*THE DATA:*

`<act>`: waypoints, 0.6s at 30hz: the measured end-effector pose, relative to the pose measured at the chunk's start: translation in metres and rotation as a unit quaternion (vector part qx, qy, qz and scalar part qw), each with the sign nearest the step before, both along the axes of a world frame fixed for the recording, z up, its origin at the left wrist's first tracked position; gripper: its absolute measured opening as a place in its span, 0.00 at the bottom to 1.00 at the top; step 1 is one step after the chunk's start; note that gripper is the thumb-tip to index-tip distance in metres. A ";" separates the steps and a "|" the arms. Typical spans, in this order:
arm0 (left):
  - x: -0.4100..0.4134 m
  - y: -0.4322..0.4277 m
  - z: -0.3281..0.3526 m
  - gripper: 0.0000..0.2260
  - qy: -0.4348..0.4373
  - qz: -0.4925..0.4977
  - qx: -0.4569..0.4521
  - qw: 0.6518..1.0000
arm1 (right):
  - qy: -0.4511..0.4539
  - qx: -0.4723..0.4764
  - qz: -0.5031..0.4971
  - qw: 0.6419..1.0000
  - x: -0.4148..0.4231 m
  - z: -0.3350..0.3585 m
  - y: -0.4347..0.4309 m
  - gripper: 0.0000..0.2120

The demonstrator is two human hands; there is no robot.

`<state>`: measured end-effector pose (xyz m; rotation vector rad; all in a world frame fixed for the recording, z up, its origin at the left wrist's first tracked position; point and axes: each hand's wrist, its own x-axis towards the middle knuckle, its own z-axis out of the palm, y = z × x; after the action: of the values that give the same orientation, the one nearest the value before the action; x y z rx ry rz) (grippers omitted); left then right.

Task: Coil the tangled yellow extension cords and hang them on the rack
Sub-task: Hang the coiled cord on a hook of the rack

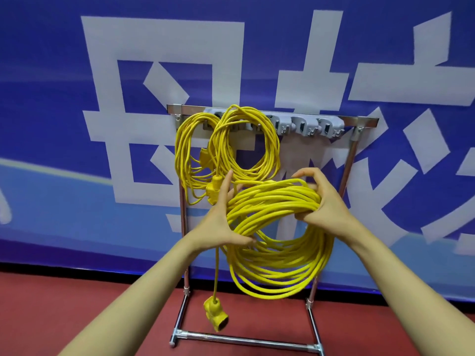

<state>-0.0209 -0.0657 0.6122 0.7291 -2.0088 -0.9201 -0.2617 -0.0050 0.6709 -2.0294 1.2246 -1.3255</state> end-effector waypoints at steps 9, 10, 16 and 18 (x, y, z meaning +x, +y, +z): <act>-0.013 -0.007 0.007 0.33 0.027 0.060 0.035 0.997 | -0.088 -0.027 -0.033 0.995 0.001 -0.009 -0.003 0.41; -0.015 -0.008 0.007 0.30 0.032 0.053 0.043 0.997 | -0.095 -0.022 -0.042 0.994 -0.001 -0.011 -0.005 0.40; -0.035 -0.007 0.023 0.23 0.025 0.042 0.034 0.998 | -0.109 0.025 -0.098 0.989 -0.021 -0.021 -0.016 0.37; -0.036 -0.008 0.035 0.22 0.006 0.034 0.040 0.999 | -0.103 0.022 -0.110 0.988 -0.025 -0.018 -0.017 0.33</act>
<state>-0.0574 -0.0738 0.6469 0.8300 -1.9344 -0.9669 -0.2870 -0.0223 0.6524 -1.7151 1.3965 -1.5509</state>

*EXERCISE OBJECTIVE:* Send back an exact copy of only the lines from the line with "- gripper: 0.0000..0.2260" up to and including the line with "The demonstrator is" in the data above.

*YOUR SOLUTION:*
  - gripper: 0.0000..0.2260
  - qy: -0.4348..0.4373
  - qz: -0.4925..0.4977
  - qx: -0.4569..0.4521
  - qw: 0.6518..1.0000
arm1 (right):
  - qy: -0.4511..0.4539
  - qx: -0.4723..0.4764
  - qz: -0.5031..0.4971
  - qw: 0.6419..1.0000
  - x: -0.4148..0.4231 m
  - z: -0.3350..0.3585 m
  - y: -0.4347..0.4309 m
  - gripper: 0.0000..0.2120

The demonstrator is two human hands; there is no robot.

Nothing further is required for this exercise.